Bruno Latour:
Networks, Societies, Spheres
I was going to write about the two articles for which I’m not leading the discussion tonight, but
after reading them, I’ve decided to focus on the two that were least comprehensible
to me. I hope that by framing them
in terms of something else I’m reading, I’ll begin to make some sense out of
them.
For the last two weeks I’ve been reading The Immortal Life of Henrietta Lacks by
Rebecca Skloot and, perhaps because it’s very fresh in my mind, both Latour and Deleuze/Guattari
brought up concepts that made me think of the story of Henrietta Lacks. In
1951, she died of cancer and her cancerous cells, called HeLa, were harvested
and proved to be intensely valuable to cell culturists and other researchers.
The book includes a narrative about Henrietta and her family, woven together
with science and ethics and deception and profit.
I can’t pretend I understood much of what Deleuze and
Guattari were writing about. I do, however, understand rhizomes to a certain
extent. Kudzu comes to mind or, more positively (in the U.S. South anyway),
iris and ginger. Plants whose reproductive structure travels and spreads and
can be divided to create new plants. Some, like kudzu, become invasive because
there is no single reproductive organ and, as D & G note, “a rhizome may be
broken, shattered at a given spot, but it will start up again on one of its old
lines, or on new lines” (9). While a root system can be traced, a rhizomic
system splits and grows and travels.
The HeLa cells did just that. Most cells split a finite
number of times and die off, but HeLa cells, being cancerous, became immortal
and were divided into test tubes and shipped all over the world for research
purposes. Over time, they changed or were altered but continued to grow. They
also were particularly agile and managed to contaminate other cell cultures. This
particular system was not linear but multiplicitous.
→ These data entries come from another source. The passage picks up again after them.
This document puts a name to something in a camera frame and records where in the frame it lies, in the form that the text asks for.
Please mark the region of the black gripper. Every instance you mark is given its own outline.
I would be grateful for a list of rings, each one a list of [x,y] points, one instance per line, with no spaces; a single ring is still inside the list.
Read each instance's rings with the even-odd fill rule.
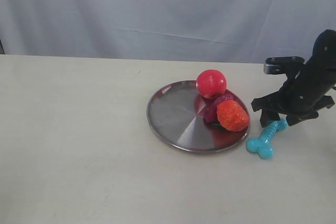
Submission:
[[[254,111],[262,110],[261,127],[280,121],[278,113],[286,114],[287,124],[294,126],[318,118],[318,110],[335,105],[333,98],[326,95],[334,85],[335,66],[307,63],[277,92],[253,99],[251,106]]]

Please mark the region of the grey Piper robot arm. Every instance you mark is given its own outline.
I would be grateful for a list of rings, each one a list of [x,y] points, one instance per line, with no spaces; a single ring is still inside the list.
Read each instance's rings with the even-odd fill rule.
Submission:
[[[261,111],[262,127],[278,121],[281,114],[290,126],[316,119],[319,110],[335,104],[327,95],[335,87],[335,31],[327,29],[317,37],[308,61],[297,56],[267,58],[264,73],[285,74],[287,80],[278,91],[253,99],[251,107]]]

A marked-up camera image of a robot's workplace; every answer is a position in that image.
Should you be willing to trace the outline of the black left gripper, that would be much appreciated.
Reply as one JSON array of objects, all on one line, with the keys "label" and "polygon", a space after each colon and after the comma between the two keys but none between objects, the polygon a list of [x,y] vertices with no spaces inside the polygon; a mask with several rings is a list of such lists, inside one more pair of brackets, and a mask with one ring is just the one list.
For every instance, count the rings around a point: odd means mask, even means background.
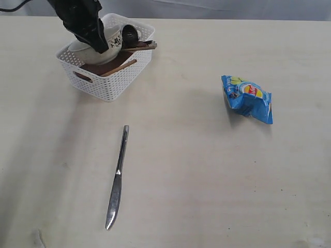
[{"label": "black left gripper", "polygon": [[104,25],[99,18],[101,4],[94,0],[48,0],[64,27],[75,37],[102,54],[109,49]]}]
While there is a
particular entry point, an original cell culture, it has long since been
subsumed into a mass of growth and divergent research.
Similarly, Latour discusses the meanings of networks and the
idea that nothing is self-contained, that something “looks contained within
itself with well-delineated edges and limits; then something happens, a strike,
an accident, a catastrophe, and suddenly you discover swarms of entities that
seem to have been there all along but were not visible before and that appear
in retrospect necessary for its sustenance” (797). Latour views a network as,
in part, “the unexpected beings necessary for any entity to exist” (799).
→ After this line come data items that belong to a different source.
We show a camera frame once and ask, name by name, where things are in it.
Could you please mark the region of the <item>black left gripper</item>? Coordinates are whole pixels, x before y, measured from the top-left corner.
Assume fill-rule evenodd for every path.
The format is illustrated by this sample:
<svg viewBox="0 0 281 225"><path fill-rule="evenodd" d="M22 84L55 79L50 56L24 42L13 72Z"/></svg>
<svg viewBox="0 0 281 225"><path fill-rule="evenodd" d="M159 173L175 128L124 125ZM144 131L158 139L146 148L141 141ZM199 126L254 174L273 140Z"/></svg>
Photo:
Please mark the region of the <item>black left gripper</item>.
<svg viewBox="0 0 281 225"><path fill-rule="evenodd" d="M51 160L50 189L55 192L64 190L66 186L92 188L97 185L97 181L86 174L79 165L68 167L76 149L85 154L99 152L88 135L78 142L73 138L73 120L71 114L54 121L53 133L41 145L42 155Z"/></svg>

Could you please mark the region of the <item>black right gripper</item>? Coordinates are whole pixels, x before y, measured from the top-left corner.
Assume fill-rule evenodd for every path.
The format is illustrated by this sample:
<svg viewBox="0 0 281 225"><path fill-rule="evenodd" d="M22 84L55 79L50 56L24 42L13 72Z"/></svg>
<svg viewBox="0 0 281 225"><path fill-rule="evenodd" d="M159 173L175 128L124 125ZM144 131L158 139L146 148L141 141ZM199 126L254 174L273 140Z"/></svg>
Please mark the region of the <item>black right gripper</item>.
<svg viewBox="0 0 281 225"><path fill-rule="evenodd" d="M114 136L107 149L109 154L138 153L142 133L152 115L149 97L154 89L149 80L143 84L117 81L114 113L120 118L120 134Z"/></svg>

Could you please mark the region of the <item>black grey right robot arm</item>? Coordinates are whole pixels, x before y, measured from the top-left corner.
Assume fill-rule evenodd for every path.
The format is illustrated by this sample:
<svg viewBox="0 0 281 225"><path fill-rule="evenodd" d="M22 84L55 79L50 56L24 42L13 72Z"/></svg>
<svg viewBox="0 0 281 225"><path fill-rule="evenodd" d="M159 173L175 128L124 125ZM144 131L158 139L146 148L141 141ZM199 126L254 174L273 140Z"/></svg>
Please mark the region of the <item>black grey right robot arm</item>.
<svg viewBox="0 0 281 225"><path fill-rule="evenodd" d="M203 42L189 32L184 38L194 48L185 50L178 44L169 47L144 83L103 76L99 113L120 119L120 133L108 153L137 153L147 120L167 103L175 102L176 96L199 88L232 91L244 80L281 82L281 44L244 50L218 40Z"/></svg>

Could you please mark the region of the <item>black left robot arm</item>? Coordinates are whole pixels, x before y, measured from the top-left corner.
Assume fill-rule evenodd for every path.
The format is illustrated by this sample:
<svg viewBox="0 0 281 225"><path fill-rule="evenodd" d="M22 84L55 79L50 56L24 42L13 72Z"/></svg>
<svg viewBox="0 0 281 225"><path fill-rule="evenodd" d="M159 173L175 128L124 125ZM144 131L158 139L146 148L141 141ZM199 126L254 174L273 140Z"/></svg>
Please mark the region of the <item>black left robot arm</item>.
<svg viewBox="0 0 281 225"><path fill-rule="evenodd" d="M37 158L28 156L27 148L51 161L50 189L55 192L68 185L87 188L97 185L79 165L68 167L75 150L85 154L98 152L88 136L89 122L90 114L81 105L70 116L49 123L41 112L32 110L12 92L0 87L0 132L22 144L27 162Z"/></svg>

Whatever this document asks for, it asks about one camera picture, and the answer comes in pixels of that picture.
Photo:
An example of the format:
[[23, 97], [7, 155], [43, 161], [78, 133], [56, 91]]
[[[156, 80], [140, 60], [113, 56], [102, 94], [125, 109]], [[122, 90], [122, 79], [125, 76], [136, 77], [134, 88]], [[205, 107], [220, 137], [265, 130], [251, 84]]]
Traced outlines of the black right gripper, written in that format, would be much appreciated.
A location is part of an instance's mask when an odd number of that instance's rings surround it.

Skloot recognized that HeLa consisted of many “unexpected
beings,” and brought all of them together in a single narrative. She details
the activity system of the cells and their ability to reproduce endlessly which
allows them to interact with the system of biological science which contains
numerous systems of research and discourse. Peripherally, but not
unimportantly, there is Henrietta Lacks the person and the family she left
behind when her body died. Since her cancer cells remained alive, however, the
family eventually found out about their existence and began to interact
unhappily with the science community again. With the story, the actor-network
becomes apparent. Henrietta Lacks was first reduced to her
parts/cells/attributes, then, as information became known about her and her
family and her doctors, she began to grow again until she (the person) was part
of an entire network of research, family and discourse. All of the parts are
interdependent and, with information, the voids between all of the seemingly
disparate parts are starting to shrink.